Compiled by Sr Philippa Rath OSB, Eibingen
Translated by Barbara Thompson
General Audiences September 2010
canonization, currentPapal Summer Residence, Castel Gandolfo
Wednesday, 1st September 2010
Saint Hildegard of Bingen
Dear Brothers and Sisters,
In 1988, on the occasion of the Marian Year, Venerable John Paul II wrote an Apostolic Letter entitled Mulieris Dignitatem on the precious role that women have played and play in the life of the Church. „The Church“, one reads in it, „gives thanks for all the manifestations of thefeminine „genius‘ which have appeared in the course of history, in the midst of all peoples and nations; she gives thanks for all the charisms that the Holy Spirit distributes to women in the history of the People of God, for all the victories which she owes to their faith, hope and charity: she gives thanks for all the fruits of feminine holiness“ (n. 31).
Various female figures stand out for the holiness of their lives and the wealth of their teaching even in those centuries of history that we usually call the Middle Ages. Today I would like to begin to present one of them to you: St Hildegard of Bingen, who lived in Germany in the 12th century. She was born in 1098, probably at Bermersheim, Rhineland, not far from Alzey, and died in 1179 at the age of 81, in spite of having always been in poor health. Hildegard belonged to a large noble family and her parents dedicated her to God from birth for his service. At the age of eight she was offered for the religious state (in accordance with the Rule of St Benedict, chapter 59), and, to ensure that she received an appropriate human and Christian formation, she was entrusted to the care of the consecrated widow Uda of Gölklheim and then to Jutta of Spanheim who had taken the veil at the Benedictine Monastery of St Disibodenberg. A small cloistered women’s monastery was developing there that followed the Rule of St Benedict. Hildegard was clothed by Bishop Otto of Bamberg and in 1136, upon the death of Mother Jutta who had become the community magistra (Prioress), the sisters chose Hildegard to succeed her. She fulfilled this office making the most of her gifts as a woman of culture and of lofty spirituality, capable of dealing competently with the organizational aspects of cloistered life. A few years later, partly because of the increasing number of young women who were knocking at the monastery door, Hildegard broke away from the dominating male monastery of St Disibodenburg with her community, taking it to Bingen, calling it after St Rupert and here she spent the rest of her days. Her manner of exercising the ministry of authority is an example for every religious community: she inspired holy emulation in the practice of good to such an extent that, as time was to tell, both the mother and her daughters competed in mutual esteem and in serving each other.

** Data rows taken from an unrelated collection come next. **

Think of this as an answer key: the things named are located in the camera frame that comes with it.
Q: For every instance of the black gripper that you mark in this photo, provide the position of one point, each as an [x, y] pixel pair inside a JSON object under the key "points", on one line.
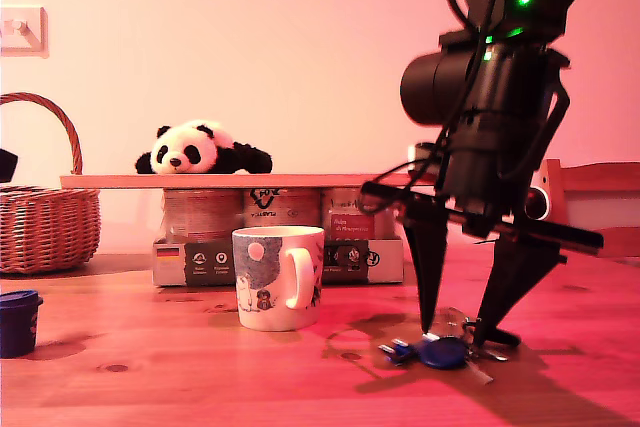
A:
{"points": [[480, 177]]}

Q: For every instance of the bunch of keys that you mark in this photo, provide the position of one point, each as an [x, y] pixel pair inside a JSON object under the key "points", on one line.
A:
{"points": [[442, 353]]}

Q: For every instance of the wooden shelf board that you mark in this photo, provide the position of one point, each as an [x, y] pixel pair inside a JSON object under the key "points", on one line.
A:
{"points": [[250, 181]]}

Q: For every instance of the can with red label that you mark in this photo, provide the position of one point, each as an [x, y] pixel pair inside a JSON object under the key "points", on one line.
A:
{"points": [[350, 227]]}

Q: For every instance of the wooden chair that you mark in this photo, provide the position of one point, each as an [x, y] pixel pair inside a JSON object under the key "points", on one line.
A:
{"points": [[600, 177]]}

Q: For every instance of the can with recycling print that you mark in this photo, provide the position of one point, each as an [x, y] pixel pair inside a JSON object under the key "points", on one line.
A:
{"points": [[280, 209]]}

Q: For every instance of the white illustrated mug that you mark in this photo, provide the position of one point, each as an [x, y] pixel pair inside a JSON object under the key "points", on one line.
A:
{"points": [[262, 287]]}

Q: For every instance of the cardboard can tray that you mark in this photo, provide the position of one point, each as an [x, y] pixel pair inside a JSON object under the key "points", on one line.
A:
{"points": [[200, 267]]}

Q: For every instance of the can with plain label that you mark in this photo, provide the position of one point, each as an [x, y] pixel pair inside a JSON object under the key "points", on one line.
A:
{"points": [[202, 214]]}

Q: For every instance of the panda plush toy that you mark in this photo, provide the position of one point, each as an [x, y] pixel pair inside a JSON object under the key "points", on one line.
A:
{"points": [[177, 152]]}

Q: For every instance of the blue lidded container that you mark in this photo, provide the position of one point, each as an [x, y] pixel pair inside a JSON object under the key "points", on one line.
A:
{"points": [[17, 322]]}

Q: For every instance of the white security camera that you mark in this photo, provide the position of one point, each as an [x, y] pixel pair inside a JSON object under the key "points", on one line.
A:
{"points": [[542, 199]]}

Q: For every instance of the white gripper camera box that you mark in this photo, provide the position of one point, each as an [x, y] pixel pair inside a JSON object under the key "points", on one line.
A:
{"points": [[419, 154]]}

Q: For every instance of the white wall switch plate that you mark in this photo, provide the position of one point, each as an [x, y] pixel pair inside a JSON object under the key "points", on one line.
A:
{"points": [[25, 32]]}

During the years when she was superior of the Monastery of St Disibodenberg, Hildegard began to dictate the mystical visions that she had been receiving for some time to the monk Volmar, her spiritual director, and to Richardis di Strade, her secretary, a sister of whom she was very fond. As always happens in the life of true mystics, Hildegard too wanted to put herself under the authority of wise people to discern the origin of her visions, fearing that they were the product of illusions and did not come from God. She thus turned to a person who was most highly esteemed in the Church in those times: St Bernard of Clairvaux, of whom I have already spoken in several Catecheses. He calmed and encouraged Hildegard. However, in 1147 she received a further, very important approval. Pope Eugene iii, who was presiding at a Synod in Trier, read a text dictated by Hildegard presented to him by Archbishop Henry of Mainz. The Pope authorized the mystic to write down her visions and to speak in public. From that moment Hildegard’s spiritual prestige continued to grow so that her contemporaries called her the „Teutonic prophetess“. This, dear friends, is the seal of an authentic experience of the Holy Spirit, the source of every charism: the person endowed with supernatural gifts never boasts of them, never flaunts them and, above all, shows complete obedience to the ecclesial authority. Every gift bestowed by the Holy Spirit, is in fact intended for the edification of the Church and the Church, through her Pastors, recognizes its authenticity.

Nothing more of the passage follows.